Art. 1.464 – Tem o credor direito a verificar o estado do veículo empenhado, inspecionando-o onde se achar, por si ou por pessoa que credenciar.
Lei 10.406/2002 – Acesso em 02/03/2026
O artigo 1.464 do Código Civil de 2002 confere ao credor hipotecário de veículo automotor um importante direito acessório: o de verificar o estado do bem empenhado. Este dispositivo, inserido no capítulo da hipoteca de veículos, visa proteger a garantia real, assegurando que o valor do bem não seja depreciado por má conservação ou uso inadequado, o que poderia comprometer a satisfação do crédito. A norma reflete o princípio da conservação da garantia, fundamental nas relações de crédito.

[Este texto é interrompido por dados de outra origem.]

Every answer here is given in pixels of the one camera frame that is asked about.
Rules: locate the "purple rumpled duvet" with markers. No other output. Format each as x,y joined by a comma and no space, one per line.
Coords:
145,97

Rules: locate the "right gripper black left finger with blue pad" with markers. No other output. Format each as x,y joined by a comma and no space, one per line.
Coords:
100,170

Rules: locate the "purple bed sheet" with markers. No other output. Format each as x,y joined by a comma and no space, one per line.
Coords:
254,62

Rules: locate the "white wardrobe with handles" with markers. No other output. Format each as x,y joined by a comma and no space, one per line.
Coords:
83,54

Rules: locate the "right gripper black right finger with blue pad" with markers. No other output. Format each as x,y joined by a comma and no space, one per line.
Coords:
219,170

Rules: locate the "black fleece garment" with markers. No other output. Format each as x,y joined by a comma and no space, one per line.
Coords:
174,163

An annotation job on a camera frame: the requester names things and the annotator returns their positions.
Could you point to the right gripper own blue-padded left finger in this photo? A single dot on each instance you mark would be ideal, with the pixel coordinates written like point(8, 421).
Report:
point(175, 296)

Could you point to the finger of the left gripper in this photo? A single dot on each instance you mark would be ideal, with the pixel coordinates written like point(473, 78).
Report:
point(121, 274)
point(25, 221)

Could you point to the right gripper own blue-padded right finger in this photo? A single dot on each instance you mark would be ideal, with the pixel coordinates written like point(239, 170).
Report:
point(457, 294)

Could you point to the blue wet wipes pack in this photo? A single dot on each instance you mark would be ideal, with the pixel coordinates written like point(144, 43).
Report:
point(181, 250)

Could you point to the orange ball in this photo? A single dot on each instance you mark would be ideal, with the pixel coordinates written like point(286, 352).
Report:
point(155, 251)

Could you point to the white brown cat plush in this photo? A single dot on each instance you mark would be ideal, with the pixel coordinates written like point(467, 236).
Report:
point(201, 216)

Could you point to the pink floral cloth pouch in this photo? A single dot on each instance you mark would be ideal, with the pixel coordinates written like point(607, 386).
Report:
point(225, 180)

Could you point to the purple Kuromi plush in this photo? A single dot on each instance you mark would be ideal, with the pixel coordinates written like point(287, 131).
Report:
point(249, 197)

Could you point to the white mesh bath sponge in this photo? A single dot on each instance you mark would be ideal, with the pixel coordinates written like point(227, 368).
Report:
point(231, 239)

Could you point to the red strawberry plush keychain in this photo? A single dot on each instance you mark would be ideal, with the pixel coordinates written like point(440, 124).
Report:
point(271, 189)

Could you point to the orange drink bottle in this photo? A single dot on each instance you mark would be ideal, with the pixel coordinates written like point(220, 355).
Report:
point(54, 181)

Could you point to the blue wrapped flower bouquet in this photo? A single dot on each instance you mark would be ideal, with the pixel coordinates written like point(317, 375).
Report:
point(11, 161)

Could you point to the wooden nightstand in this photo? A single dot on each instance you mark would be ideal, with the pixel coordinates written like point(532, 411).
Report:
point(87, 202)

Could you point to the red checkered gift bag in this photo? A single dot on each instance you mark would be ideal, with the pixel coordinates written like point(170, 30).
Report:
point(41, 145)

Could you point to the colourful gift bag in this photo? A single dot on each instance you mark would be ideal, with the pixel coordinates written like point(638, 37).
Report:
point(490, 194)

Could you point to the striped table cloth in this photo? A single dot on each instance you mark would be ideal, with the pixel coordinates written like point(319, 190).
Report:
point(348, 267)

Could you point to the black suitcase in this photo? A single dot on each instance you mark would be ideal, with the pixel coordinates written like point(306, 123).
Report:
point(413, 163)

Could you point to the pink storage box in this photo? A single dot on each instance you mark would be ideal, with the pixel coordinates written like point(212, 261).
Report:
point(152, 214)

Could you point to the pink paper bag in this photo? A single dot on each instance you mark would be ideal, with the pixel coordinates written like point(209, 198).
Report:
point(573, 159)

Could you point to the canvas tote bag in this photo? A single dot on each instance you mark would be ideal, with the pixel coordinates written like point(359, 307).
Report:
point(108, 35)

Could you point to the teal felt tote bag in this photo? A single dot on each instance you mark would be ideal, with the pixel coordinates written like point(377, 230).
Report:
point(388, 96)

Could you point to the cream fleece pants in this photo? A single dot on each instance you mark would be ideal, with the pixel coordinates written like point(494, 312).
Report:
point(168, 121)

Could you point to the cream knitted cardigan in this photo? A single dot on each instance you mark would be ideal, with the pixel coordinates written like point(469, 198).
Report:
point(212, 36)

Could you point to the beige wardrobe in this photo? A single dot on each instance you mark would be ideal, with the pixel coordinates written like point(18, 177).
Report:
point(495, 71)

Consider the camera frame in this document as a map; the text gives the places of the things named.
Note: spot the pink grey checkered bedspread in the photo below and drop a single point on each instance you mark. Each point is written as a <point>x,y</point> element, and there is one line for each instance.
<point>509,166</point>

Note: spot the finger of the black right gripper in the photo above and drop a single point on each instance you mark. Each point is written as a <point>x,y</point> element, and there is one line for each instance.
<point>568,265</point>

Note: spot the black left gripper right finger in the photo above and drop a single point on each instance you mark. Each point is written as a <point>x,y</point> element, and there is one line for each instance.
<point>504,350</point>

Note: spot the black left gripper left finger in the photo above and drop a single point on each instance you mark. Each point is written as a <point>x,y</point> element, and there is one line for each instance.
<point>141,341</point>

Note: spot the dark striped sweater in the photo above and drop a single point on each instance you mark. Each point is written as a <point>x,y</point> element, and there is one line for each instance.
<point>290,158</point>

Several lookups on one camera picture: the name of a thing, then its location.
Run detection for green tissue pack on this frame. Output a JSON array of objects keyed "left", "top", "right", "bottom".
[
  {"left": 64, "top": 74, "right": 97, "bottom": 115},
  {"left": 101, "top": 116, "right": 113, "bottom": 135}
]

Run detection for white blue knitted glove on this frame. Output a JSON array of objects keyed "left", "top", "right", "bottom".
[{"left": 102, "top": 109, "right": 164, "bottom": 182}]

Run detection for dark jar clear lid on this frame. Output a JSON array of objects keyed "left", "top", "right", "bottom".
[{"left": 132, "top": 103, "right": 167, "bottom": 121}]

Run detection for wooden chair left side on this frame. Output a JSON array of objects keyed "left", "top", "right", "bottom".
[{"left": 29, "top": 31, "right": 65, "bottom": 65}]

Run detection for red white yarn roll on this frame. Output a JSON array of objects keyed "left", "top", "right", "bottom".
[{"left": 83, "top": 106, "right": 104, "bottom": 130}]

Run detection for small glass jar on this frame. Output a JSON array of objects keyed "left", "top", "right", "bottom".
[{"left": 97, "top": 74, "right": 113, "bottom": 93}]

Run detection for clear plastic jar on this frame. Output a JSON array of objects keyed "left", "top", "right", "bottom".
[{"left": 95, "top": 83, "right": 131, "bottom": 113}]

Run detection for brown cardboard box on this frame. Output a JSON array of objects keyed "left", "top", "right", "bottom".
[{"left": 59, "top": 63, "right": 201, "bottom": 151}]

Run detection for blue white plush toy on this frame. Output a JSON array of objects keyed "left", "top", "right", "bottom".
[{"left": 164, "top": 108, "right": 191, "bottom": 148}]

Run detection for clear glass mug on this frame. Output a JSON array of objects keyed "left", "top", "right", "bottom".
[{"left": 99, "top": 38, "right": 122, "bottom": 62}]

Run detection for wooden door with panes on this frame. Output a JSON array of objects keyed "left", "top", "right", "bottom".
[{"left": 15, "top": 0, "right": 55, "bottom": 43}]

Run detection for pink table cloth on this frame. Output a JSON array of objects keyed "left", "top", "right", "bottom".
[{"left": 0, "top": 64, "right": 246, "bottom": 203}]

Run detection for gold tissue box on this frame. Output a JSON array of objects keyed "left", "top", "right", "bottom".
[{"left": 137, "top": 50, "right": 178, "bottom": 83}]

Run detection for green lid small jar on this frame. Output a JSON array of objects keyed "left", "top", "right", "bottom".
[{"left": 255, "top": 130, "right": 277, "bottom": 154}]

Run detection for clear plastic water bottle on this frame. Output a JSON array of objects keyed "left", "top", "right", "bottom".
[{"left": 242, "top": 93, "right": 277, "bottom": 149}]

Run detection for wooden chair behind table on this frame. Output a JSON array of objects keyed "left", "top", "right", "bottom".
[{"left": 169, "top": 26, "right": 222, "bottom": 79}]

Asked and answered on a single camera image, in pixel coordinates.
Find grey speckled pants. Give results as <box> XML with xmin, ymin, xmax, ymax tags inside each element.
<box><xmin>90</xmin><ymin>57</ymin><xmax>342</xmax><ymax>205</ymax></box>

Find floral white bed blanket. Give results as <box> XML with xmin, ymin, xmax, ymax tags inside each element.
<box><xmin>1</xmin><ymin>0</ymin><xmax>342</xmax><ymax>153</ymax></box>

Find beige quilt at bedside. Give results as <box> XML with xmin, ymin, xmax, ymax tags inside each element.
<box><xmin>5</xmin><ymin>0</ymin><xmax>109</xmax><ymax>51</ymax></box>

A prerrogativa de inspeção pode ser exercida pelo próprio credor ou por pessoa que ele credenciar, conferindo flexibilidade na sua execução. A expressão “onde se achar” indica que a vistoria pode ocorrer em qualquer localidade onde o veículo estiver, sem restrições geográficas, reforçando o caráter protetivo da garantia. Este direito é uma manifestação do poder de fiscalização inerente ao credor fiduciário ou hipotecário, essencial para a manutenção da higidez do bem dado em garantia.

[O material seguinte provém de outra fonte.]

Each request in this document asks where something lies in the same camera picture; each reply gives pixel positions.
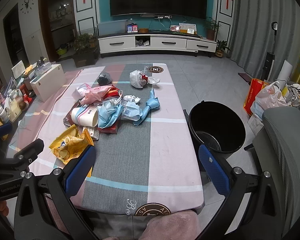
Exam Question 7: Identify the white tissue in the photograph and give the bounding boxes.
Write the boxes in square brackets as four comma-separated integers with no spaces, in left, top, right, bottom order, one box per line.
[123,95,141,104]

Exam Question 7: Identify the white tv cabinet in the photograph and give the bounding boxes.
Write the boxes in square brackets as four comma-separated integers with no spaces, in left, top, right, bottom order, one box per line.
[98,33,217,56]

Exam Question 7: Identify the blue patterned bag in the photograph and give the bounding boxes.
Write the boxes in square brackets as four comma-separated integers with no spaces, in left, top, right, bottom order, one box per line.
[133,89,160,126]

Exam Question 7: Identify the light blue plastic wrapper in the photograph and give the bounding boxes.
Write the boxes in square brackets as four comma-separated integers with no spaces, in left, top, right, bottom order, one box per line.
[98,101,123,129]

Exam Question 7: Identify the pink translucent bag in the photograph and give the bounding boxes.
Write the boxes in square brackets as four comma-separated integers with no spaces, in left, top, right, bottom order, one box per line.
[72,83,91,101]

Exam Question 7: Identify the red cigarette carton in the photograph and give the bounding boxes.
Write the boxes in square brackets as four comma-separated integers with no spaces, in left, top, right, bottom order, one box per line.
[97,120,119,134]

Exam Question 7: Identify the potted plant by curtain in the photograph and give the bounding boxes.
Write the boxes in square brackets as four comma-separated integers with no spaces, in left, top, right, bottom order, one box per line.
[215,40,231,59]

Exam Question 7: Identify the red snack bag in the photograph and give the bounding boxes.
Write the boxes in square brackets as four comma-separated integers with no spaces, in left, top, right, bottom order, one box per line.
[103,86,121,100]

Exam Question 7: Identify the black trash bin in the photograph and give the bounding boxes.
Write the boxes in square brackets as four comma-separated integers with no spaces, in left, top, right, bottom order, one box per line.
[188,101,246,159]

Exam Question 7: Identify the black upright vacuum cleaner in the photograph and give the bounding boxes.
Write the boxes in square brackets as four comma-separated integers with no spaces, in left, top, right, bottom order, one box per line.
[261,21,278,81]

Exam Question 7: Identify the red paper shopping bag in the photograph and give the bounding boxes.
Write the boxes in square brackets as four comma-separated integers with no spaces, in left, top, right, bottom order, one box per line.
[243,78,269,116]

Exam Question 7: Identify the black plastic bag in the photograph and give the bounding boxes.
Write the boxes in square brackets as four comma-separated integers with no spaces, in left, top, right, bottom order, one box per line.
[97,72,112,86]

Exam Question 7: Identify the white paper roll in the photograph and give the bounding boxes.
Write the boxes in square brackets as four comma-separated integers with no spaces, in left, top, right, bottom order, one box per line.
[276,60,293,86]

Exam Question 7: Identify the potted plants on left stand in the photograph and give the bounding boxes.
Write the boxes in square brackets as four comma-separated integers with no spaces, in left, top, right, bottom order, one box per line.
[72,33,99,68]

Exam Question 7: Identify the yellow chip bag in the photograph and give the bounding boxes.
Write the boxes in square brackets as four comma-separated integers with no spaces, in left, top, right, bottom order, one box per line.
[49,125,94,165]

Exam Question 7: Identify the potted plant on cabinet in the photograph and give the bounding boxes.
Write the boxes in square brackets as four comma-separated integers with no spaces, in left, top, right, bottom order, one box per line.
[204,17,221,41]

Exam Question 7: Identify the pink white plastic bag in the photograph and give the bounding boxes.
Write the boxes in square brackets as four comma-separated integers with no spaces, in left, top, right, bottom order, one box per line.
[250,81,288,119]

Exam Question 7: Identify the clear storage box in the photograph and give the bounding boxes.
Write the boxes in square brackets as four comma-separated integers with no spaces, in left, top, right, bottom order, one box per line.
[97,20,128,36]

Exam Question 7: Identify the grey curtain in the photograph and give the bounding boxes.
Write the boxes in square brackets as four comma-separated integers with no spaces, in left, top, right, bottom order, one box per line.
[229,0,300,81]

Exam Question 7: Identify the clear printed plastic wrapper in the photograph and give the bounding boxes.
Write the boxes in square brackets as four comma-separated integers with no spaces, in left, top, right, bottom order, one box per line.
[122,101,142,121]

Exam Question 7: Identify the white medicine box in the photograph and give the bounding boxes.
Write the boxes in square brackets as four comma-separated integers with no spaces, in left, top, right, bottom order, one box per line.
[83,126,100,141]

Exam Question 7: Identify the pile of clothes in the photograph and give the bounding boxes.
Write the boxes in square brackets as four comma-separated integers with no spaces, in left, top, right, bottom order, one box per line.
[282,83,300,107]

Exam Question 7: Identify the grey sofa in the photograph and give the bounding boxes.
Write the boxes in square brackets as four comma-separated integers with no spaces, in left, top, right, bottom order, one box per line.
[244,106,300,234]

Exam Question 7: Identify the white paper cup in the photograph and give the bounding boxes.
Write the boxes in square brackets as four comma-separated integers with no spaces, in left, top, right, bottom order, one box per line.
[71,106,98,127]

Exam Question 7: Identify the person's left hand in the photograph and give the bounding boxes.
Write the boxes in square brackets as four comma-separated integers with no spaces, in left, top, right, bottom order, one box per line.
[0,200,9,217]

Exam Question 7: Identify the wall clock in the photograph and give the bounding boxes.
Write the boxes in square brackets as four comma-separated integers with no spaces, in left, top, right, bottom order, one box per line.
[20,0,35,15]

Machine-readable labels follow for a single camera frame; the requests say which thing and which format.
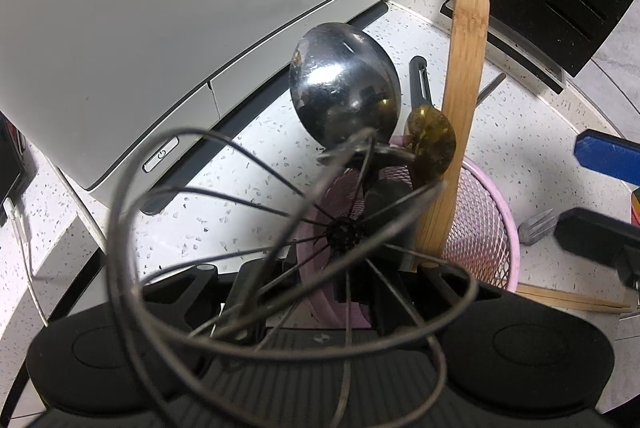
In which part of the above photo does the wooden chopstick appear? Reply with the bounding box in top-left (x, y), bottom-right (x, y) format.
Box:
top-left (516, 283), bottom-right (631, 311)
top-left (522, 294), bottom-right (630, 315)

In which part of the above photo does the pink mesh utensil cup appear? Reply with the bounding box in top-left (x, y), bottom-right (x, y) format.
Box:
top-left (294, 157), bottom-right (520, 328)

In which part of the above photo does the bamboo spatula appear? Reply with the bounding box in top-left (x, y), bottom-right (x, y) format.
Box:
top-left (416, 0), bottom-right (489, 258)

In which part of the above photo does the dark green peeler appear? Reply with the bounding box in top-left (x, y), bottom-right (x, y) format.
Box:
top-left (409, 56), bottom-right (433, 109)

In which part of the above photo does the large spoon wooden handle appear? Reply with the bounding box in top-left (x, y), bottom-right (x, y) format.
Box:
top-left (288, 22), bottom-right (409, 167)

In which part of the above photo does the steel wire whisk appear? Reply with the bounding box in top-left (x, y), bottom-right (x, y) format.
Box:
top-left (105, 127), bottom-right (481, 428)

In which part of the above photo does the white utensil sterilizer appliance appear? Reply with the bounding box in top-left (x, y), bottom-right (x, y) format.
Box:
top-left (1, 0), bottom-right (381, 204)

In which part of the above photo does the black tablet device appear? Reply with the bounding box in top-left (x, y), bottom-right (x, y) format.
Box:
top-left (0, 115), bottom-right (26, 225)

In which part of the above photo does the white charging cable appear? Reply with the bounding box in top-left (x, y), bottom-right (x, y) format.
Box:
top-left (3, 197), bottom-right (51, 326)

Na prática, este artigo serve como um instrumento preventivo contra a deterioração do bem, permitindo ao credor agir proativamente caso identifique riscos à sua garantia. A recusa injustificada do devedor em permitir a vistoria pode configurar quebra de dever de boa-fé contratual e, em casos extremos, até mesmo ensejar medidas judiciais para assegurar o direito de inspeção ou a antecipação do vencimento da dívida. Conforme análises realizadas pelo sistema de inteligência artificial jurídica Redizz, que mapeia a legislação brasileira, a interpretação deste dispositivo tem sido consistente na jurisprudência, priorizando a proteção do credor.

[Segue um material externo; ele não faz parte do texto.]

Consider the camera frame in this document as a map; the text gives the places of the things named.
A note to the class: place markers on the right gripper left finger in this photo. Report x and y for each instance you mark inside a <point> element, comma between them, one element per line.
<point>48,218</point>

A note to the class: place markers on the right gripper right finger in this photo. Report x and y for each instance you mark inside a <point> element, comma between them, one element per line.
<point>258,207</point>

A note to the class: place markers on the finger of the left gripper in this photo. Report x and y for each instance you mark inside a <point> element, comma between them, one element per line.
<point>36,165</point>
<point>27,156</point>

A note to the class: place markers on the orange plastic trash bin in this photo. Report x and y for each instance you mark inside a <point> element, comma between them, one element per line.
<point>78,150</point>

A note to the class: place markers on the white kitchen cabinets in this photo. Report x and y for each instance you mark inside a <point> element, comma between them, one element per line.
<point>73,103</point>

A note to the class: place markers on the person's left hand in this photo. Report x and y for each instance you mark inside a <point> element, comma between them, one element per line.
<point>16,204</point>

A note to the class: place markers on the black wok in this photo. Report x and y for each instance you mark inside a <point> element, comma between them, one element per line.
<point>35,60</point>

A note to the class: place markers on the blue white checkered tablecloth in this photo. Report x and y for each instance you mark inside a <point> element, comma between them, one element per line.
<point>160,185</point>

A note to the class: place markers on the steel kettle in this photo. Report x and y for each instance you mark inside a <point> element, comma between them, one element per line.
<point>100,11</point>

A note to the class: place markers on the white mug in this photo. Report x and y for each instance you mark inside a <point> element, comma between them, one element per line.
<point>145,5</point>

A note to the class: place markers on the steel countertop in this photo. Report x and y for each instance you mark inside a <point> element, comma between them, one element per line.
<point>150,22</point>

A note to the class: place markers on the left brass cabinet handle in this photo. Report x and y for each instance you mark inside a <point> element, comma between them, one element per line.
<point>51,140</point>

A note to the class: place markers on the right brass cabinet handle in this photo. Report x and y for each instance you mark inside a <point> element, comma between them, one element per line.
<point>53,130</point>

Para a advocacia, a compreensão deste artigo é crucial na elaboração de contratos de financiamento com garantia de veículo, bem como na assessoria a credores e devedores. É fundamental orientar o devedor sobre a obrigação de permitir a vistoria e o credor sobre os meios para exercê-la, inclusive por notificação extrajudicial. A tutela da garantia real é um pilar do direito obrigacional, e este dispositivo oferece uma ferramenta prática para sua efetivação.